Gender shaped Addario's experience in profoundly contradictory ways. Her female identity created real physical vulnerability in war zones, exposing her to specific dangers her male colleagues didn't face. Yet paradoxically, being a woman also opened doors sealed to her male colleagues—providing unexpected access to conflict zones and sources. This contradiction runs throughout the memoir: the same characteristic that increased her risk also expanded her opportunities. Addario's reflection on gender reveals that access in conflict reporting isn't simply about credentials or courage, but fundamentally about identity—how one is perceived shapes both the perils and possibilities of frontline journalism.
What does Addario's memoir reveal about the relationship between professional skill and personal survival?

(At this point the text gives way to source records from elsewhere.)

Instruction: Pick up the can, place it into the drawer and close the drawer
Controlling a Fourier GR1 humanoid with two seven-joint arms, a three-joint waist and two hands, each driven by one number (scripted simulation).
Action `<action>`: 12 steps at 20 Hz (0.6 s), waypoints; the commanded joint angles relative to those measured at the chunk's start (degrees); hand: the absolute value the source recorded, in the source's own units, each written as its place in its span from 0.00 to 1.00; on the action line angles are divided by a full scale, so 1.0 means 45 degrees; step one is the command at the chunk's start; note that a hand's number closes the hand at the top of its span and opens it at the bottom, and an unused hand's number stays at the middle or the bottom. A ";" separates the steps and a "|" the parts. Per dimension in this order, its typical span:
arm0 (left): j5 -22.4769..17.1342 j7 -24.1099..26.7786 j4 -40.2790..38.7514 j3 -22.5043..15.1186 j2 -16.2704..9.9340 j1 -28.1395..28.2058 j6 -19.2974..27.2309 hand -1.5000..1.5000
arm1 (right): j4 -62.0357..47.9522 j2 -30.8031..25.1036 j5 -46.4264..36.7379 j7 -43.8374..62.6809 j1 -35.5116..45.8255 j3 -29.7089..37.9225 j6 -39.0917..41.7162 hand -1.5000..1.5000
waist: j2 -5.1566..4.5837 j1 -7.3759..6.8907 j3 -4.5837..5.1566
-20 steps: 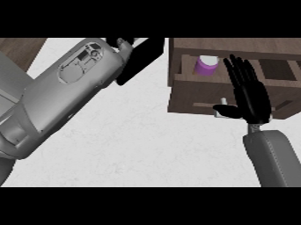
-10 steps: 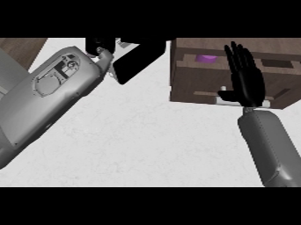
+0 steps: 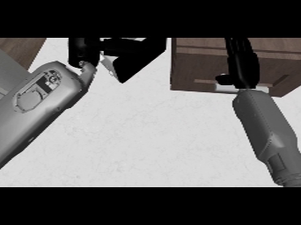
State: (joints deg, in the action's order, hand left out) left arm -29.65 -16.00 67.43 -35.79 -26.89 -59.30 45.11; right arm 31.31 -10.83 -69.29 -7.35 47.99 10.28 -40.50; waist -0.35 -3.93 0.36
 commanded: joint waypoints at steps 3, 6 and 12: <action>0.0554 0.0209 0.0521 -0.0080 0.0246 0.0713 0.0371 0.00 | -0.2304 0.0149 -0.0179 0.0112 0.1863 0.0366 -0.0828 0.00 | -0.0234 -0.0120 -0.0112; 0.0450 0.0358 0.1181 0.0151 -0.0407 0.1273 -0.0211 0.00 | -0.2976 0.0040 -0.0534 0.0660 0.2647 0.0342 -0.0751 0.00 | -0.0281 -0.0315 -0.0100; 0.0567 0.0295 0.1953 0.0238 -0.0610 0.1926 -0.0268 0.00 | -0.3683 -0.0385 -0.0059 0.0377 0.3282 0.0952 -0.0705 0.00 | -0.0329 -0.0418 -0.0115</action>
State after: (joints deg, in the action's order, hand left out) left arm -27.50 -14.69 74.25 -34.99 -29.14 -52.02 44.27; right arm 17.24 -12.45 -70.79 -5.61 59.24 12.84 -42.77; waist -1.12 -4.59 0.12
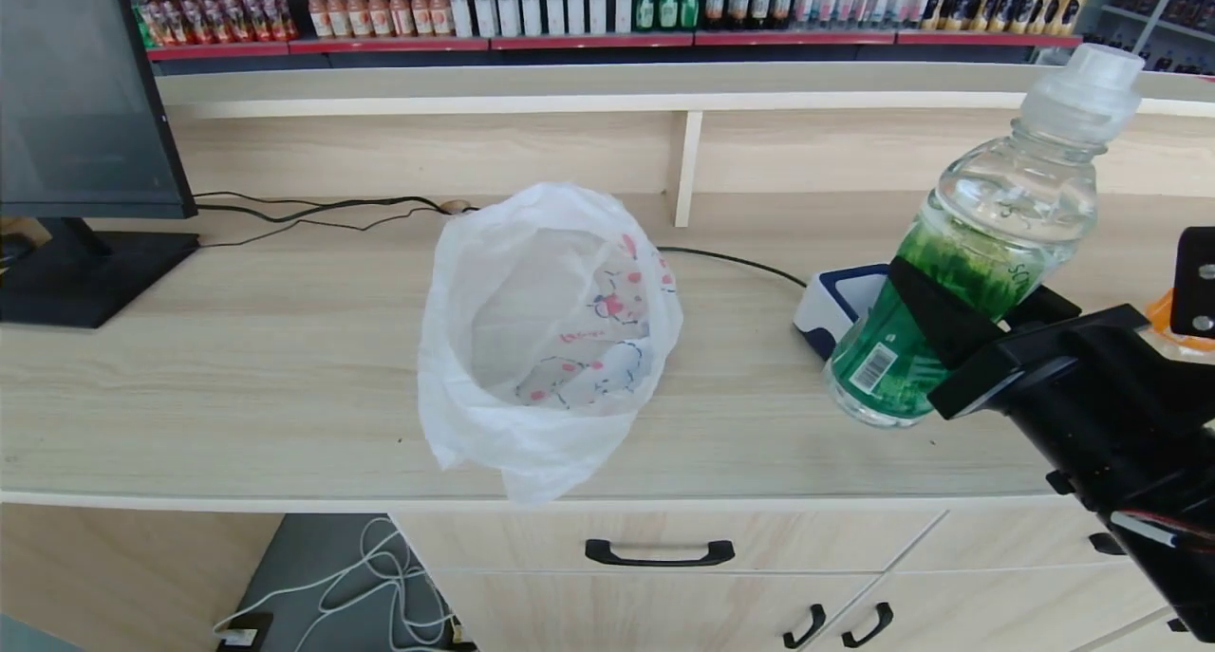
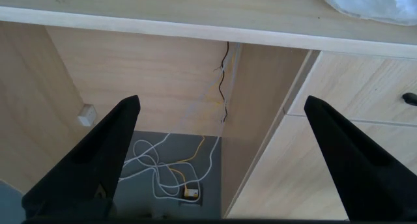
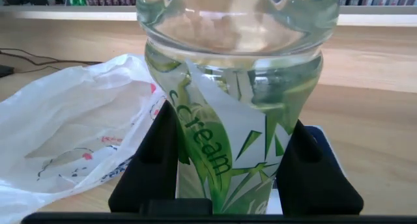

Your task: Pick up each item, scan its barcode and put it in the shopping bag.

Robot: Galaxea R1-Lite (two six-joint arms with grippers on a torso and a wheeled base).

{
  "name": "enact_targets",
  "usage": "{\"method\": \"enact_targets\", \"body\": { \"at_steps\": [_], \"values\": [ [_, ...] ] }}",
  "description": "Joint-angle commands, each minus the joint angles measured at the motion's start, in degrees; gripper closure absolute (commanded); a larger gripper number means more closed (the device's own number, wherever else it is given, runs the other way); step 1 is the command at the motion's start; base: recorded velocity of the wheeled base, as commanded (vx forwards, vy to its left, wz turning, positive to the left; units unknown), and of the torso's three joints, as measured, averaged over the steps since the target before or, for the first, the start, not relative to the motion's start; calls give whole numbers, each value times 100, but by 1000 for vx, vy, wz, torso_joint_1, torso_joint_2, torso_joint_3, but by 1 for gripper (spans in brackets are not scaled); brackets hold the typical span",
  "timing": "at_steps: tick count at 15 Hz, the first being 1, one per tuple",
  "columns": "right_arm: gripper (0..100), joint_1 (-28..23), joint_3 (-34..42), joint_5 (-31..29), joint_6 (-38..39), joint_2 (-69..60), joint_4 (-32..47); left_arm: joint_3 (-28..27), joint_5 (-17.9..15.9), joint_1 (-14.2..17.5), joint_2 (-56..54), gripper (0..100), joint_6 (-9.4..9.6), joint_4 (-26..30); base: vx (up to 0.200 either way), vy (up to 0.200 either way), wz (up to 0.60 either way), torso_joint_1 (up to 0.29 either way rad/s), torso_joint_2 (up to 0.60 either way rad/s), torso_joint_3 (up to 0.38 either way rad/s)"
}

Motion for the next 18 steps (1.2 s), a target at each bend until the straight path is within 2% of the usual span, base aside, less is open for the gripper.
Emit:
{"method": "enact_targets", "body": {
  "at_steps": [1,9,13,15,18],
  "values": [
    [100,-4,-39,-2,-4,85,-6,0,4,0,9,0,3,-4,0,200,0,-2,2,-2],
    [100,23,-153,34,14,111,-6,0,4,0,9,0,3,-4,0,0,0,0,0,0],
    [100,32,-250,34,5,129,-6,0,4,0,0,0,3,-4,0,0,600,2,5,1],
    [100,181,-557,34,-30,103,-6,0,4,0,0,0,3,-4,0,0,600,10,10,-5],
    [100,497,-847,42,-39,217,-6,0,4,0,0,0,3,-4,0,0,0,0,0,0]
  ]
}}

Addario's memoir argues that professional skill provides less protection in dangerous environments than we might assume. She cites specific evidence: Paul Moran died seconds after she fled a situation, and Tim Hetherington survived the deadly Korengal only to die later in Libya, suggesting that "survival in extreme conditions involves irreducible luck that no amount of judgment can fully offset." This finding challenges the belief that experience and judgment guarantee safety. The book also explores how the psychological traits enabling extraordinary performance—an inability to prioritize safety over the work—often strain personal relationships. Addario suggests that sustainable partnerships aren't solutions but ways of making this tension survivable.